In close collaboration with the Bureau of Fisheries and Aquatic Resources (BFAR) and the city government, FAO distributed seaweed production start-up kits and livelihood training to around 450 seaweed farming and fishing families. The Department of Trade and Industry (DTI) and financial institutions like KFI Center for Community Development Foundation, a microfinance institution helping local farmers and fisherfolk, also facilitated market access for the products developed by fisher households covered by the project. “They gave us what we really needed: tools for fishers like us and inputs for seaweed growers”, says Sagales.

The support also included better seedling varieties. “Before, harvest was [usually done] within 30 to 40 days. Now, with better seedling varieties, we can do that in 20 to 25 days. The [livelihood] training also helped us a great deal in teaching us how to do business,” explained Baisan Nasakil from Barangay Leha-leha, Zamboanga City.

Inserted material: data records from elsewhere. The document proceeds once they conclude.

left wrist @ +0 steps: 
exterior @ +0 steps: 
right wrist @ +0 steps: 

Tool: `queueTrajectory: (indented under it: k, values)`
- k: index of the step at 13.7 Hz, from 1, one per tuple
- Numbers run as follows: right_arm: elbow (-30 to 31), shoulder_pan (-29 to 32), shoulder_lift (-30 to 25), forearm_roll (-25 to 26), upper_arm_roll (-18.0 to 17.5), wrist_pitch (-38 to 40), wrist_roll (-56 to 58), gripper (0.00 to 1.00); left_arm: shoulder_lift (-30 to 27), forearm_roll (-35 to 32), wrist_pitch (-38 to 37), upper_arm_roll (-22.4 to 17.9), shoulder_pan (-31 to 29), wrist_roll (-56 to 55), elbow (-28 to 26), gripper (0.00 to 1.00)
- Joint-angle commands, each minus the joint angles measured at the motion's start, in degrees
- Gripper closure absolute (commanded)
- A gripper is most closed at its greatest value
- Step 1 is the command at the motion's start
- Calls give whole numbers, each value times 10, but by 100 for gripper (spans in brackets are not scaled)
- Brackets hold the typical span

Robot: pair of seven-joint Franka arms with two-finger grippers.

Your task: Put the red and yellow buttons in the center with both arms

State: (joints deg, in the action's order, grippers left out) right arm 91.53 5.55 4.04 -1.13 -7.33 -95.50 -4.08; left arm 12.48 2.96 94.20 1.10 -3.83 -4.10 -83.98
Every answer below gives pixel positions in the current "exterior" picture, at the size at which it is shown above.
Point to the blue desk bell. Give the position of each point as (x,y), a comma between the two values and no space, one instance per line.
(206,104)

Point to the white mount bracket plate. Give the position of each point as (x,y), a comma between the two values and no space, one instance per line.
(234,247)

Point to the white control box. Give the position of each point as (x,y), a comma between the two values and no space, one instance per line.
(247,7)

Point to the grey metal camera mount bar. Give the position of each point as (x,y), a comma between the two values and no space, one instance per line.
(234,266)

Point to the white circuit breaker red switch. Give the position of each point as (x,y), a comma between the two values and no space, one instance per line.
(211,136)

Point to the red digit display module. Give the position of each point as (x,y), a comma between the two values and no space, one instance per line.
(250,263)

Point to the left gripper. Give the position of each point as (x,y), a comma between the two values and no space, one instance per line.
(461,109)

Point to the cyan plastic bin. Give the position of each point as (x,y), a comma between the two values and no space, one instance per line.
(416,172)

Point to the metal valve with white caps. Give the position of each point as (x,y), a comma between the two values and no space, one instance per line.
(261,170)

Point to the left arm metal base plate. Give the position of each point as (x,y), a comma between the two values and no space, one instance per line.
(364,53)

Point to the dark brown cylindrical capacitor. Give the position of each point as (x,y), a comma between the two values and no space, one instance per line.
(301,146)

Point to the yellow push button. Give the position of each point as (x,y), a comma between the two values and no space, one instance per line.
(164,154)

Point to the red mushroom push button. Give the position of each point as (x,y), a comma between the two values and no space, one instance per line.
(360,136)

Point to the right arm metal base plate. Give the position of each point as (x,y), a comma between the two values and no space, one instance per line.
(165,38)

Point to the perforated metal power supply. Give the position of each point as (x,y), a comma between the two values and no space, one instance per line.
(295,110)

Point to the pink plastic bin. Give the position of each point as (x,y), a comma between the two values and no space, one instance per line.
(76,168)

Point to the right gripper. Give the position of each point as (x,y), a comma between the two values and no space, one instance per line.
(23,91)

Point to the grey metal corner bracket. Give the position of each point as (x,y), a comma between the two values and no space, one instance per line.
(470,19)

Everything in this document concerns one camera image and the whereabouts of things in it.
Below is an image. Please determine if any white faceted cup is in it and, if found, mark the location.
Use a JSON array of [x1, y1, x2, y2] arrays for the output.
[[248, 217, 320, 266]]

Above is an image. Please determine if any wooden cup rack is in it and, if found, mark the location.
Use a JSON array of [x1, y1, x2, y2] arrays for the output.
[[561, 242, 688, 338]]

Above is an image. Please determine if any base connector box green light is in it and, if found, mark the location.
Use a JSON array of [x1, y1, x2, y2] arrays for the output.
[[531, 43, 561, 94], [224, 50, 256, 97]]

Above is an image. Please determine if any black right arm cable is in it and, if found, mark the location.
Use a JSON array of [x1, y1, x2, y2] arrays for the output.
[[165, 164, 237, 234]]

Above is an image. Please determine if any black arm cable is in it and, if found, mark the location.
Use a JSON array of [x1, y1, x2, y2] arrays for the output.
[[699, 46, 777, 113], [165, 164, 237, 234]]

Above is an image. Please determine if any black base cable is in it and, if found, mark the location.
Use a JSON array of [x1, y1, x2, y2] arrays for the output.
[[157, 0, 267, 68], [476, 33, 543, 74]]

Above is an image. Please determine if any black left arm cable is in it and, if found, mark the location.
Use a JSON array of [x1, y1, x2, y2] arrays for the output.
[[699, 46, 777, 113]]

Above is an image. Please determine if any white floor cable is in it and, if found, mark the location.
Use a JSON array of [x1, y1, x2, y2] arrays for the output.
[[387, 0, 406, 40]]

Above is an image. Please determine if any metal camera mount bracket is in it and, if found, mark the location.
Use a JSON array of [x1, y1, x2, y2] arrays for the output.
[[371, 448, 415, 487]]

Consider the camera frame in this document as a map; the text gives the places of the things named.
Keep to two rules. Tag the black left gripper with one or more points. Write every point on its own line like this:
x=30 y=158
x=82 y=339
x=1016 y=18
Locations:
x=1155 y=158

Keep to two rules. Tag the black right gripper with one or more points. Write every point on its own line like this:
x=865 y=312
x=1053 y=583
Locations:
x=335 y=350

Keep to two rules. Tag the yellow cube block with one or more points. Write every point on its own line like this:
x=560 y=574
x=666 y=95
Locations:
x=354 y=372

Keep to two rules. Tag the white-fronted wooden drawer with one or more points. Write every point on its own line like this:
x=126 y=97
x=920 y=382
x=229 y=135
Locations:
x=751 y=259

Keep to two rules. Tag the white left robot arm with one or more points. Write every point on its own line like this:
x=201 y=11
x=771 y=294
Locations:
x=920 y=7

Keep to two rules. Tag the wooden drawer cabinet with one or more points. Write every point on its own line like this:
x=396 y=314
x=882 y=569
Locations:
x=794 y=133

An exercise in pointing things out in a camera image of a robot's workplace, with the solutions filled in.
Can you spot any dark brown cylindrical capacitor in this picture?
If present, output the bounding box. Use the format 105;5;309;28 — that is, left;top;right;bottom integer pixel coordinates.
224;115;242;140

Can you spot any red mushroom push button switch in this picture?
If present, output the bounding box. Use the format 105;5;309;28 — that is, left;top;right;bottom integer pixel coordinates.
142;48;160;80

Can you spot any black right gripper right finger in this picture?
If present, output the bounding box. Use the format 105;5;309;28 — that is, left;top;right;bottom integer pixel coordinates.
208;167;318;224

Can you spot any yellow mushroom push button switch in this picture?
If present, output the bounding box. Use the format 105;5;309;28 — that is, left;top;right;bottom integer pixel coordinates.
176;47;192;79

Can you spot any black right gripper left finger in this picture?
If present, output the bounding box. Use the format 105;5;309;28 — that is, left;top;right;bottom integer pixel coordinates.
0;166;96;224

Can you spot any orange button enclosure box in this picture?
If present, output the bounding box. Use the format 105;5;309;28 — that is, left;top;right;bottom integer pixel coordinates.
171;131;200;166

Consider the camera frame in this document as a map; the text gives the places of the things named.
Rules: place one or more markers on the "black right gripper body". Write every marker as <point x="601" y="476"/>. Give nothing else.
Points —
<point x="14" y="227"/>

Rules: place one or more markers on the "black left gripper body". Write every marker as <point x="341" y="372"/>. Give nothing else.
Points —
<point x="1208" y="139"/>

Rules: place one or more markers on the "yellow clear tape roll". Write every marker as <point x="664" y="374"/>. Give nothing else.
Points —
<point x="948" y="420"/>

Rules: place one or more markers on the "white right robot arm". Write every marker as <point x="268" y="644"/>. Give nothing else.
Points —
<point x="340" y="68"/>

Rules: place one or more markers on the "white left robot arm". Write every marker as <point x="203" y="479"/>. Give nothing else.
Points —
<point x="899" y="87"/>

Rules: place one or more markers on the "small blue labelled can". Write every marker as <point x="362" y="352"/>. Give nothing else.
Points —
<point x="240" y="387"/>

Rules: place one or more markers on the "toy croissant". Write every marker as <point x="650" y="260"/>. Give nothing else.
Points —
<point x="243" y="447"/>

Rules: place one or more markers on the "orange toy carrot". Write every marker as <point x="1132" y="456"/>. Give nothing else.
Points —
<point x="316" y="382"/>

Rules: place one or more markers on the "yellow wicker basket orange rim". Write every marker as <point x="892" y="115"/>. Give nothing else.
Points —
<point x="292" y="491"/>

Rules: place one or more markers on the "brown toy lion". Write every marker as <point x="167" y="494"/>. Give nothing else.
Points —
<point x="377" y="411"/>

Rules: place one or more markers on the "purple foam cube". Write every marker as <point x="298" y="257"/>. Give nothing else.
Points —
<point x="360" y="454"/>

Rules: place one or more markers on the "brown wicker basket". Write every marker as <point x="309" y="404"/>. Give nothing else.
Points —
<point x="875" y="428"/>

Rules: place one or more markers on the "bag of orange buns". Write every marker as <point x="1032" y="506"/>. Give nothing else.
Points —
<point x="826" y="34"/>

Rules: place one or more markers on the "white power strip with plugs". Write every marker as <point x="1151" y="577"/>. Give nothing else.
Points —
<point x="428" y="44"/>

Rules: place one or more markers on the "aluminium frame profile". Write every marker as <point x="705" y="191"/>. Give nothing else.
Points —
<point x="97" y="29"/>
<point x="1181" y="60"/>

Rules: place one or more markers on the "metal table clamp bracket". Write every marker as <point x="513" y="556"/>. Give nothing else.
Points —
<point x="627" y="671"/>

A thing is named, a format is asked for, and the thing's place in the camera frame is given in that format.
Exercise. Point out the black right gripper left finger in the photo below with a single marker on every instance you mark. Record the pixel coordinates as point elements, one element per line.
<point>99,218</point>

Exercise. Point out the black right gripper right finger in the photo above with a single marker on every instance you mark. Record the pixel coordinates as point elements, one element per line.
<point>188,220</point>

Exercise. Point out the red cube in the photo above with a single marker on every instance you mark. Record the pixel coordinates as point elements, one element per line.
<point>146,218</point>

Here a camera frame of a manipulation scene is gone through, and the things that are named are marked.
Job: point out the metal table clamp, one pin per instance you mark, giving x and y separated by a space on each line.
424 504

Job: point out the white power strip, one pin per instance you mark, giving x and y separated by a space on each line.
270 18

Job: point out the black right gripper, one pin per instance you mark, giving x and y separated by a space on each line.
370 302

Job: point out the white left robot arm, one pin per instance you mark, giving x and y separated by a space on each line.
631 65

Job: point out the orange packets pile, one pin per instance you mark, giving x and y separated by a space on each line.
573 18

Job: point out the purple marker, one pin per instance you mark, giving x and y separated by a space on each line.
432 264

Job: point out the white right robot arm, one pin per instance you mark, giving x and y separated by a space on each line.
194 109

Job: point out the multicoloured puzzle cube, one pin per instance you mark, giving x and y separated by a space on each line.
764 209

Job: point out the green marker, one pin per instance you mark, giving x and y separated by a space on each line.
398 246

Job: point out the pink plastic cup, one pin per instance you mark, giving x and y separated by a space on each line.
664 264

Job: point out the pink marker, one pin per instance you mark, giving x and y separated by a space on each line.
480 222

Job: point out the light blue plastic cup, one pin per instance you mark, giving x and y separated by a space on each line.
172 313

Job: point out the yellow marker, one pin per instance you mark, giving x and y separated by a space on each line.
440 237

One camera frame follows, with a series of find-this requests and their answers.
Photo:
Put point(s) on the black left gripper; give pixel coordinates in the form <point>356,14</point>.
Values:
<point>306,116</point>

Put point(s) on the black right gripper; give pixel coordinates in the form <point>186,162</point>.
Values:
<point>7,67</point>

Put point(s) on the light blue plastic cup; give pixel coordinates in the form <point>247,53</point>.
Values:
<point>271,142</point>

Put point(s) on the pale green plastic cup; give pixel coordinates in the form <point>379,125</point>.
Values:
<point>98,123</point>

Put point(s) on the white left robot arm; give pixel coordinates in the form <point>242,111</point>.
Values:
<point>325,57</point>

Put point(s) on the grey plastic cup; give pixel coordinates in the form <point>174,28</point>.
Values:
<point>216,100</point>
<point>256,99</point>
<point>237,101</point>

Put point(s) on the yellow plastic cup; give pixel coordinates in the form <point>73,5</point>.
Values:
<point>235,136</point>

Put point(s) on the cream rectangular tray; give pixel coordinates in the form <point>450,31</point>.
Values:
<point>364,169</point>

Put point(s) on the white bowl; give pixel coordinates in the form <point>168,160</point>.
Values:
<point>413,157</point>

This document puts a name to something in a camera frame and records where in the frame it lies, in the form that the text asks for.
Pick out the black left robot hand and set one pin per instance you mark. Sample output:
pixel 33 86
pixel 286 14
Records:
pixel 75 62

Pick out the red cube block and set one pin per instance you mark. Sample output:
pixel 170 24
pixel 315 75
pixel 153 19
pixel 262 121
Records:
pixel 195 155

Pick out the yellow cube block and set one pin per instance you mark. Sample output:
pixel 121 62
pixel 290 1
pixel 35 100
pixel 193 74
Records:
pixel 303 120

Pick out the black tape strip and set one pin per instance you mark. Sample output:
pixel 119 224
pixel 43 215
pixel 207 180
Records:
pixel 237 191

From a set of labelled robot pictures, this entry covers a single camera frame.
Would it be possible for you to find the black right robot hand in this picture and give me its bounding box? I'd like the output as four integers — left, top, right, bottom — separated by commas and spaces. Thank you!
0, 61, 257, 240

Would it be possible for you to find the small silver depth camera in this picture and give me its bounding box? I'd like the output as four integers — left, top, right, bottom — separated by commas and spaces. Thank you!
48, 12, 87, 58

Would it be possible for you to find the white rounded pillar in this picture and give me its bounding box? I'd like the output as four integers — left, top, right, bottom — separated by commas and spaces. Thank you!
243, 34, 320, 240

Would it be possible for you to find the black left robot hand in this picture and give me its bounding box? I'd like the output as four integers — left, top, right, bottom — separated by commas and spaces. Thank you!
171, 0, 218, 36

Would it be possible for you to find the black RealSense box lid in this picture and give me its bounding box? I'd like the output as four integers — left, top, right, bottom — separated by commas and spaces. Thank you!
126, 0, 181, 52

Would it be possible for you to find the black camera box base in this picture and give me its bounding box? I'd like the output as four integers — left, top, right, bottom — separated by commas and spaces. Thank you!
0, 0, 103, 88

Recognizing the role of women
In recognition of their important role in improving household incomes, FAO also provided alternative livelihood opportunities for women. A total of 200 women from different community organizations were trained in good manufacturing practices for fish post-harvest handling and processing, preservation and value-adding of fish and related products. As a result, women now have the means and the skills to start small businesses in processed seafood. “Because of this, I learned that fish [seafood] can be prepared in many different ways like tempura, dumplings and mixed with seaweed pickles. With the help of FAO, we also became stronger in facing tragedies that come our way because we now know better how to rise again,” affirmed one of the project’s beneficiary, Hanina Maldiza from Taluksangay, Zamboanga.

FAO has also been assisting the city government in building awareness on coastal fisheries and resource conservation and management. Conrado Dizon, FAO Fisheries Consultant, explains that “providing alternative sources of livelihood to people in coastal communities also reduces the burden on the fish resources as an economic fallback. Fisherfolk will no longer feel the need to resort to active fishing if there are other sustainable ways to earn.”

Next Steps?
With support from FAO, four women’s associations have since registered with the DTI. The formal registration enabled them to acquire labels for their products, in turn allowing them to enter into mainstream markets and formally engaging in the processing and trading of value-added fish products. Before the project closed, an additional five cooperatives were endorsed to DTI for registration and acquisition of product labels.

Additional four women’s organizations, specifically engaged in seaweed farming, are now earning as traders of dried seaweed products in partnership with the KFI Center for Community Development Foundation. An additional 16 seaweed farming women’s associations were also linked with micro-financing organizations, to provide them with access to capital and other resources.